Dartmouth Cites Student Misconduct in Its Ban on Hard Liquor






The president of Dartmouth College, in Hanover, N.H., said the school will create new spaces for social activity as alternatives to Greek houses, give faculty members more of a role in residential life and provide students more extensive training on preventing sexual assault. CreditCheryl Senter for The New York Time


With colleges under growing pressure to reduce alcohol-soaked student misbehavior, Dartmouth College said Thursday that it would ban hard liquor on campus, going beyond the changes that all but a few of its peers have been willing to make.

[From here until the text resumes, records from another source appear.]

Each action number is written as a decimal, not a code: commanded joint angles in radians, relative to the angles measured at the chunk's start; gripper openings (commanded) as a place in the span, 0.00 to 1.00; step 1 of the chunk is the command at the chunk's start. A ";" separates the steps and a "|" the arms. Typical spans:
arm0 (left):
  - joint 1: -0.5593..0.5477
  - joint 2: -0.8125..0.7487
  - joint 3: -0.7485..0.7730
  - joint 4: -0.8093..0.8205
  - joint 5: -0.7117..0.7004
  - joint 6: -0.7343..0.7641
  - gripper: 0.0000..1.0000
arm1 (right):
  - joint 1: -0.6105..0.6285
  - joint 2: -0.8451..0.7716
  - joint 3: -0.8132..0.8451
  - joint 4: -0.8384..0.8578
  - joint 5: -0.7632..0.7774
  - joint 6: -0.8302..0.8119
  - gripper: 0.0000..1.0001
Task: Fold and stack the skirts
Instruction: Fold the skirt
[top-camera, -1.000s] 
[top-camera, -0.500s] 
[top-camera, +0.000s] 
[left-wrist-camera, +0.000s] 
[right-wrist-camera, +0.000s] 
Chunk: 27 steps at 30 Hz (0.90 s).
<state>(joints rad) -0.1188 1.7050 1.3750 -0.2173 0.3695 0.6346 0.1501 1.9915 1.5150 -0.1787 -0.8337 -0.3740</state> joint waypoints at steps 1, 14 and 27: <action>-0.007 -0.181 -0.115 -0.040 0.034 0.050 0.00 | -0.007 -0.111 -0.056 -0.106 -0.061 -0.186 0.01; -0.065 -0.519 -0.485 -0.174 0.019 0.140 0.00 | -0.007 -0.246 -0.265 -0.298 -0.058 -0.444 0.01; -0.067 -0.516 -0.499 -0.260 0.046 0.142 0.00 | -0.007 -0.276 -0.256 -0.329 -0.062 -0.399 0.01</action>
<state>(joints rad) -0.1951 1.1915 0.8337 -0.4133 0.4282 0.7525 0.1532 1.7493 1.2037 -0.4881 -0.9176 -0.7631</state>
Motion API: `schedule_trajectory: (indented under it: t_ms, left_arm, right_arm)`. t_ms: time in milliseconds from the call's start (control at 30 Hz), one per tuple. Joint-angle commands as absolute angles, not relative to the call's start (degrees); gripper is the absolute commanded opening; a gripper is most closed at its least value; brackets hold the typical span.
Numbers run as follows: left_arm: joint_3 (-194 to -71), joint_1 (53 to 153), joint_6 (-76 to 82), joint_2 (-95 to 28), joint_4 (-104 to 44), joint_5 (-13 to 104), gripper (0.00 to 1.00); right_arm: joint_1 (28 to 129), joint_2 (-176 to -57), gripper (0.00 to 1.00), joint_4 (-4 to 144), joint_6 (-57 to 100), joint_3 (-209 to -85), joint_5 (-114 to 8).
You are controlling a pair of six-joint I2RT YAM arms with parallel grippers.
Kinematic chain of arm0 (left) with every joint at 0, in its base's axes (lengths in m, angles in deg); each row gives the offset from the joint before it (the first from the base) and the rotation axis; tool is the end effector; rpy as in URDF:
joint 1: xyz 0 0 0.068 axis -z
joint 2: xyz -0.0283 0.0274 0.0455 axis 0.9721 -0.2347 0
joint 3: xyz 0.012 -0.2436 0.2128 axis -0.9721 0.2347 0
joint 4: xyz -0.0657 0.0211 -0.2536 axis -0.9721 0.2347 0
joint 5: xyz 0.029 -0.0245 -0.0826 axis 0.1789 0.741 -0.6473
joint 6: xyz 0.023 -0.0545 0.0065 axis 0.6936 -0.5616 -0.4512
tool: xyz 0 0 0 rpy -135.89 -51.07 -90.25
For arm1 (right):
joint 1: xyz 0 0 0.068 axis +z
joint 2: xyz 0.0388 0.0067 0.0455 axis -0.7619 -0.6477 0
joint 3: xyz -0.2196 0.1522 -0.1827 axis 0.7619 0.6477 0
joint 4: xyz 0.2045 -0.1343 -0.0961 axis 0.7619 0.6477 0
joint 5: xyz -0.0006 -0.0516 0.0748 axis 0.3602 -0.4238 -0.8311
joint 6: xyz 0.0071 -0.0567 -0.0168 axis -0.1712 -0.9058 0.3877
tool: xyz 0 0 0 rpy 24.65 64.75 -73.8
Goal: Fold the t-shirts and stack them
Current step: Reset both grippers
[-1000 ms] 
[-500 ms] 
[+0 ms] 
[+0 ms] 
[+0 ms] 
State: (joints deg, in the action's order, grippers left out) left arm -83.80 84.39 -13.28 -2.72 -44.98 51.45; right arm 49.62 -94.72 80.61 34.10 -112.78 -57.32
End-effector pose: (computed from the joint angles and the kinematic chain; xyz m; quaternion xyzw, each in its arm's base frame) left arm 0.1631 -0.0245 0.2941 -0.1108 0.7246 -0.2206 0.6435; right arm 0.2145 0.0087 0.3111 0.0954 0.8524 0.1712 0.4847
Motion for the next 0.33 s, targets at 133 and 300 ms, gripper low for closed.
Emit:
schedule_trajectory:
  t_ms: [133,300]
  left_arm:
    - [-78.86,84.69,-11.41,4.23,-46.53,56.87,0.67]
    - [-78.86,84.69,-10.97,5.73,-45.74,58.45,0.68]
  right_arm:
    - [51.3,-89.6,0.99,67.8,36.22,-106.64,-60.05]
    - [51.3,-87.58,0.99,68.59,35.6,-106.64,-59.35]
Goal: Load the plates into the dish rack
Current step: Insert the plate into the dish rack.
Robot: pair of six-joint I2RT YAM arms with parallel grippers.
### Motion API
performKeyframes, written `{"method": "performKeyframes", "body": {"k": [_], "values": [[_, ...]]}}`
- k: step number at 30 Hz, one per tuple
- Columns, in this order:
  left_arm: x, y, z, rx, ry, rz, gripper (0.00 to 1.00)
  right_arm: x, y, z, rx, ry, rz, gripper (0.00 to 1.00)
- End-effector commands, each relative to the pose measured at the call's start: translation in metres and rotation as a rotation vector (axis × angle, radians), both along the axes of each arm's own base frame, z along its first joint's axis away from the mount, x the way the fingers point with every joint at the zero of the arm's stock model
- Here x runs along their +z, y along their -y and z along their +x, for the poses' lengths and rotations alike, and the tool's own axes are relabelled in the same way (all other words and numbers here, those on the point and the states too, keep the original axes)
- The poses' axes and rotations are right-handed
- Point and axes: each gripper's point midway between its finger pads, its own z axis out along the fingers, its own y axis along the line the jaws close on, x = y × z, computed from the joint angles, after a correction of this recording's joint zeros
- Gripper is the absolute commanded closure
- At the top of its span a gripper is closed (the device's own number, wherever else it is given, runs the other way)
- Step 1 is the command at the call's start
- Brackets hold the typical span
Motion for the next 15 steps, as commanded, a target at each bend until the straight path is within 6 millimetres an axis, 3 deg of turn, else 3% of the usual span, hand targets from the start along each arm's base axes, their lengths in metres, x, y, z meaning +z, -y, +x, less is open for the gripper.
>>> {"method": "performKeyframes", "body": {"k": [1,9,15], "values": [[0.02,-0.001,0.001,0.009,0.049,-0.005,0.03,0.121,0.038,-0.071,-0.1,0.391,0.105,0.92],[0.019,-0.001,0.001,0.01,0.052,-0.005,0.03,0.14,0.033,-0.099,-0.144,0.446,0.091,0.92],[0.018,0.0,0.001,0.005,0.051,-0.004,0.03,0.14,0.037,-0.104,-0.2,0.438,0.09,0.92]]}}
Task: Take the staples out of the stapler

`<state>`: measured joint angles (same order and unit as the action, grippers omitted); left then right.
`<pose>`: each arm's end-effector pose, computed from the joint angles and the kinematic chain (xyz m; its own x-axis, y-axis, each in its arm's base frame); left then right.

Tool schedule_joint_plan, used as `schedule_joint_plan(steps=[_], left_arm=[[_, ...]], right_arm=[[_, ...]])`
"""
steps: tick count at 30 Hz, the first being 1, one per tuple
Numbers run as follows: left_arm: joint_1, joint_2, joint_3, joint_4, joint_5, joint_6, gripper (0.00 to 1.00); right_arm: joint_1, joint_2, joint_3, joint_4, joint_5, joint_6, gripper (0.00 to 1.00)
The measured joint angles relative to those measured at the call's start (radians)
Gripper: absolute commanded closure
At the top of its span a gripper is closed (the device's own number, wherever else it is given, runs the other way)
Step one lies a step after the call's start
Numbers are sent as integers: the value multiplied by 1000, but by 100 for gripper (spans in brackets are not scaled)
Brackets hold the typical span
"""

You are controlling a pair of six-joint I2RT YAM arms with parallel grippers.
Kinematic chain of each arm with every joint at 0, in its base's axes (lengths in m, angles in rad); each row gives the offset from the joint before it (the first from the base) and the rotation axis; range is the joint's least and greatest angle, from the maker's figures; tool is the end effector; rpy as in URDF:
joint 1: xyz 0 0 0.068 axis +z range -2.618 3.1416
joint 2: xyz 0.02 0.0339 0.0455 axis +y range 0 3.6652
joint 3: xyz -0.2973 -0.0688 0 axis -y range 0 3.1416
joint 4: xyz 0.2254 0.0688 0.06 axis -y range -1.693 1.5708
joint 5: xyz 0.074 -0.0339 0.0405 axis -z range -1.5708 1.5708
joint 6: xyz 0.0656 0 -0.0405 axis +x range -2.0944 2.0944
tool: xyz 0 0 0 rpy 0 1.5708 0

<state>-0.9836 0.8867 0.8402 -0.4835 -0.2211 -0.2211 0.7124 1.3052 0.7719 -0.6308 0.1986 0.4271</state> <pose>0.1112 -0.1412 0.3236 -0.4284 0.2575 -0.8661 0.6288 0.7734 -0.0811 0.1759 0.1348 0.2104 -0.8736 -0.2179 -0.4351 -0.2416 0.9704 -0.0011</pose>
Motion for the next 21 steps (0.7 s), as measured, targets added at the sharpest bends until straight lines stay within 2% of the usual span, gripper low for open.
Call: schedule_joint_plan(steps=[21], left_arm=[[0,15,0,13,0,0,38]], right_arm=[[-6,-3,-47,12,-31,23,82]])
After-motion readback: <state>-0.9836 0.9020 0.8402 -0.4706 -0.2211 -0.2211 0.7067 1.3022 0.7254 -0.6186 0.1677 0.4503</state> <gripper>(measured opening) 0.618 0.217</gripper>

Dartmouth has had a string of embarrassments involving binge drinking, and it has hardly been alone. The sexual assaults, fraternity hazing and hospitalizations that have rocked campuses around the nation have often involved extreme intoxication, like the case of the former Vanderbilt football players convicted this week of raping an unconscious woman, or that of a Stanford swimmer accused of rape this week.
But if Dartmouth is drawing a line in the sand, it will have little company on its side. Many campuses, most of them with religious affiliations, have long been completely dry, but only a handful of colleges and universities that once allowed hard liquor have tried to ban it. Despite Dartmouth’s prominence as a member of the Ivy League, experts say not to expect many institutions, if any, to follow its lead.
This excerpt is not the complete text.